Why does the heatmap use z-Statistics?
There are a few issues with the traditional approach of deleting tables that exceed the p-value cutoff for significance (0.05). One of the main issues is that, as they get smaller and closer to 0, it becomes difficult to compare them without having to squint at a lot of decimal places. In the table below, you can see the p-values in the third row of numbers. If you zoom in on the Strongly disagree column, the p-values could be a whole range of numbers like 0.003, or 0.000000001 – it’s simply impossible to tell.
But wait, there’s a solution! The z-Statistics contain the same information as the p-value, except re-scaled to make comparison easier. Check the table below for a handy guide to converting p-Value to z-Statistic. The key value here is that difference between p-values of 0.0001 and 0.0000001 is much bigger when viewed as a z-Statistic making it much easier to understand practical differences between the two.
The heatmap above (it may take a while to load) shows the z-statistics for all 3,050 tables, with darker blue for higher z-scores, and the z-scores capped at 5 (i.e., any value greater than 5 is changed to 5, as beyond 5 the differences are immaterial). The heatmap was created by:
- Selecting all the folders containing all of the tables
- Automate > Browse Online Library> Significance Testing > Identify Interesting Tables. This creates a table called most.significant.results.
- Create > Charts > Visualization > Heatmap
- Set Inputs > DATA SOURCE > Output in ‘Pages’ to most.significant.results (it will be at the very bottom)
- Press CALCULATE. (Note that the table of interesting numbers does not automatically update if the inputs tables are changed; this is the exception that makes the rule that everything in Q automatically updates.).
Approach 3: Smart Tables
The third approach kind of combines the two approaches from above for the best of both. This bit of magic works as follows:
- First, you identify a specific question of interest. For example, if you are wanting to profile a segmentation, then you select the variable that indicates which person is in which segment.
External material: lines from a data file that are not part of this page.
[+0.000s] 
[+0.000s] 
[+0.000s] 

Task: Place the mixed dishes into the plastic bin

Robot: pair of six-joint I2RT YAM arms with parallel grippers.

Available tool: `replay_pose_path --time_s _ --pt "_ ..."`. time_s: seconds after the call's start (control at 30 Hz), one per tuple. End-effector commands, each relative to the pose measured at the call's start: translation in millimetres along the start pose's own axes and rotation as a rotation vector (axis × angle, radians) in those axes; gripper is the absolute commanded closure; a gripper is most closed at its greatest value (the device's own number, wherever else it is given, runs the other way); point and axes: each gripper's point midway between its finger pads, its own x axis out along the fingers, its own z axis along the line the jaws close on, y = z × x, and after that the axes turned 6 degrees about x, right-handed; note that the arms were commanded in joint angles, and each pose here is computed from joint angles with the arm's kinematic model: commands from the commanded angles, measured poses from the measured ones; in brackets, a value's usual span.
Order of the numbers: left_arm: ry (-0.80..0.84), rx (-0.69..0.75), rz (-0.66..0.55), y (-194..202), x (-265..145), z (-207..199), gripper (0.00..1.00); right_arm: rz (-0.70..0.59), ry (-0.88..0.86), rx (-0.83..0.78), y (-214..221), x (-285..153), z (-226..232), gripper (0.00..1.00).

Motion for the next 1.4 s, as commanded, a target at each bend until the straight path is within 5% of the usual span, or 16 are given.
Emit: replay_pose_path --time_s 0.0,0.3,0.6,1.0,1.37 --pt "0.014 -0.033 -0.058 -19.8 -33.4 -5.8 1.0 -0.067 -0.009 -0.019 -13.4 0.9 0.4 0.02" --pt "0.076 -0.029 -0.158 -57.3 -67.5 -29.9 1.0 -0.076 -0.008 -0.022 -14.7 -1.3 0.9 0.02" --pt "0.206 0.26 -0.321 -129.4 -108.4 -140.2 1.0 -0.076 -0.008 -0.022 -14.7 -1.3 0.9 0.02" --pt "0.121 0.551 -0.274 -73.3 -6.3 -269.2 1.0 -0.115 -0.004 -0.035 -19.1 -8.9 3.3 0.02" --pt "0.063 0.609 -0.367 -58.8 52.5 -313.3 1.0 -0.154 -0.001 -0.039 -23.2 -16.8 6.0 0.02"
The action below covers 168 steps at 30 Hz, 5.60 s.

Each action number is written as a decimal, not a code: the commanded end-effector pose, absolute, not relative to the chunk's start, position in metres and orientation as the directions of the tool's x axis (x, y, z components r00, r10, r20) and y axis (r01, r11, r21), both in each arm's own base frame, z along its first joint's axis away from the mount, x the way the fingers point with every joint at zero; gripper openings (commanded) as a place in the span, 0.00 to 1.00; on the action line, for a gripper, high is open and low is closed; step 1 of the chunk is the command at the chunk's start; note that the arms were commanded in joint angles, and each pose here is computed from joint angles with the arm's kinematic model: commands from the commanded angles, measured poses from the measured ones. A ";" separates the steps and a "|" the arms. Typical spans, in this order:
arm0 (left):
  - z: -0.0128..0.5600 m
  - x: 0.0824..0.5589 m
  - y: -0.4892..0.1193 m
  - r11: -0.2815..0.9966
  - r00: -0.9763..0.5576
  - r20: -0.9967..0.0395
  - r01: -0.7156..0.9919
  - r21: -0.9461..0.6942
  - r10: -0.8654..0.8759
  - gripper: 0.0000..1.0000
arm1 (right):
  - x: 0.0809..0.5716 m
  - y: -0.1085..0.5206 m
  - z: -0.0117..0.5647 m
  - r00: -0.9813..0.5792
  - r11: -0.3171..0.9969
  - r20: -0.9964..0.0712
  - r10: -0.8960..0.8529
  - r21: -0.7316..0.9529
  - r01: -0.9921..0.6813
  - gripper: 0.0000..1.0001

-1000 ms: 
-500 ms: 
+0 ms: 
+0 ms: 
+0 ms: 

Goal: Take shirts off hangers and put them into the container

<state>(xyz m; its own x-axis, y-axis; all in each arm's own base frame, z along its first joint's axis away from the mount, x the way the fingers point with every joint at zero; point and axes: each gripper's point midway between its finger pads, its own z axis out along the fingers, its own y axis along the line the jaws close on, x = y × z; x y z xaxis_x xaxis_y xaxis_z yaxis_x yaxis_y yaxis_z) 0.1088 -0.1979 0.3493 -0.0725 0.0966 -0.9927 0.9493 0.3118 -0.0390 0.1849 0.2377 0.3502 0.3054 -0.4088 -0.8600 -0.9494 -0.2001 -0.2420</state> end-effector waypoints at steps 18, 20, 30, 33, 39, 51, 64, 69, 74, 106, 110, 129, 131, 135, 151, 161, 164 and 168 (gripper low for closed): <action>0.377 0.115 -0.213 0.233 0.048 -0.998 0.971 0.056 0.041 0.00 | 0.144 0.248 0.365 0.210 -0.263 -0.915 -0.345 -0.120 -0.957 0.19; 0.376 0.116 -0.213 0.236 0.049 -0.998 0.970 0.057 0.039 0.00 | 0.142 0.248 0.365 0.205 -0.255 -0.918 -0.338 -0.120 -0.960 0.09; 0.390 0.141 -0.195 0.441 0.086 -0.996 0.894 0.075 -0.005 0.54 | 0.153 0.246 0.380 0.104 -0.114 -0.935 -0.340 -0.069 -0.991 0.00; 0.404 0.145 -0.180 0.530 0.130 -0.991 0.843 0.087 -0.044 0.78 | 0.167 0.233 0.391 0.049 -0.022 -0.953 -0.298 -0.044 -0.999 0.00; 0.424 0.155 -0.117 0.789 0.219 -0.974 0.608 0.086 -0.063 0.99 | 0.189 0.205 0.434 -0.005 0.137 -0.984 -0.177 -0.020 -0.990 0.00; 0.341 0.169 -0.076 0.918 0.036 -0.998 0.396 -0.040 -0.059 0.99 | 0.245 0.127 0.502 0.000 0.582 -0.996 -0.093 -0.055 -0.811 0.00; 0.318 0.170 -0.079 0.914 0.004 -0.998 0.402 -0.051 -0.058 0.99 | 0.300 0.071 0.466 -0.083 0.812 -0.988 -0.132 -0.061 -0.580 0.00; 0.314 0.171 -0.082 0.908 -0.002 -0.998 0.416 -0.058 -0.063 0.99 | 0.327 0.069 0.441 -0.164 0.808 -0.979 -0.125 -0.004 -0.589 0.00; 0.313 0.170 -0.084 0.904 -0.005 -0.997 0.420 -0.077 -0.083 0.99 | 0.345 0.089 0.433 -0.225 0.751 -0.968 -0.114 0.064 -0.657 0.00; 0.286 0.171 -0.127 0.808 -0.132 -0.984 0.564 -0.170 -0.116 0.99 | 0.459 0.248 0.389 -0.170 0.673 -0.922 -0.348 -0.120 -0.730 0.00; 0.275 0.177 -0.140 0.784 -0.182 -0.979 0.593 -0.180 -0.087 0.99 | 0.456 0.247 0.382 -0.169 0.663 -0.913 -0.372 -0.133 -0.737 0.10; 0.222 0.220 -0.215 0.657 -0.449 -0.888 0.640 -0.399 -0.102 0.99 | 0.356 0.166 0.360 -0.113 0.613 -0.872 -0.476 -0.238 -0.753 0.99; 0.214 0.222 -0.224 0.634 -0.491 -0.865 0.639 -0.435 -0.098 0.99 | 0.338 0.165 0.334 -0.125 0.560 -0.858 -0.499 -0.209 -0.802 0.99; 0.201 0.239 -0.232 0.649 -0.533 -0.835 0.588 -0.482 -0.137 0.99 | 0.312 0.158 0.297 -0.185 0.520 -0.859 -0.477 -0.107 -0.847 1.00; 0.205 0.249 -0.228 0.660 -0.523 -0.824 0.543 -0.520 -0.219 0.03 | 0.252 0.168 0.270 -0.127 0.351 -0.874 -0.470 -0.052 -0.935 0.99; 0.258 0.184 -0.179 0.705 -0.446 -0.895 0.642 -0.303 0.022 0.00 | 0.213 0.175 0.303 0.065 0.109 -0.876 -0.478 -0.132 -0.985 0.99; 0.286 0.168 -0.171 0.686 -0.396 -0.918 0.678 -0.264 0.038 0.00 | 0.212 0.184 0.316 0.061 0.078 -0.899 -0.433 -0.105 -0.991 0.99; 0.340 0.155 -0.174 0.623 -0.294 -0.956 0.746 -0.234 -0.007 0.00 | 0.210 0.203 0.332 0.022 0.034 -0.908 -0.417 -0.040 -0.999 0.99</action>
- Select any questions that may be of interest as crosstabs with the question of interest. If you aren’t sure, you just select all the variables.
- Compute statistical significance for each of the crosstabs.
- Delete all the tables that aren’t statistically significant.
- Rank the tables according to statistical significance.
An example of such an output, from Q, is shown below. Like with the heatmap, we end up with an output that allows us to quickly identify the crosstabs of interest.
Smart tables is run in Q as follows:
- Create > Tables > Smart Tables
- Select a single question of interest as the Dependent question. For example, if you are wanting to profile a segmentation, then you select the variable that indicates which person is in which segment.
- Select any other questions that may be of interest as the Independent questions and press OK.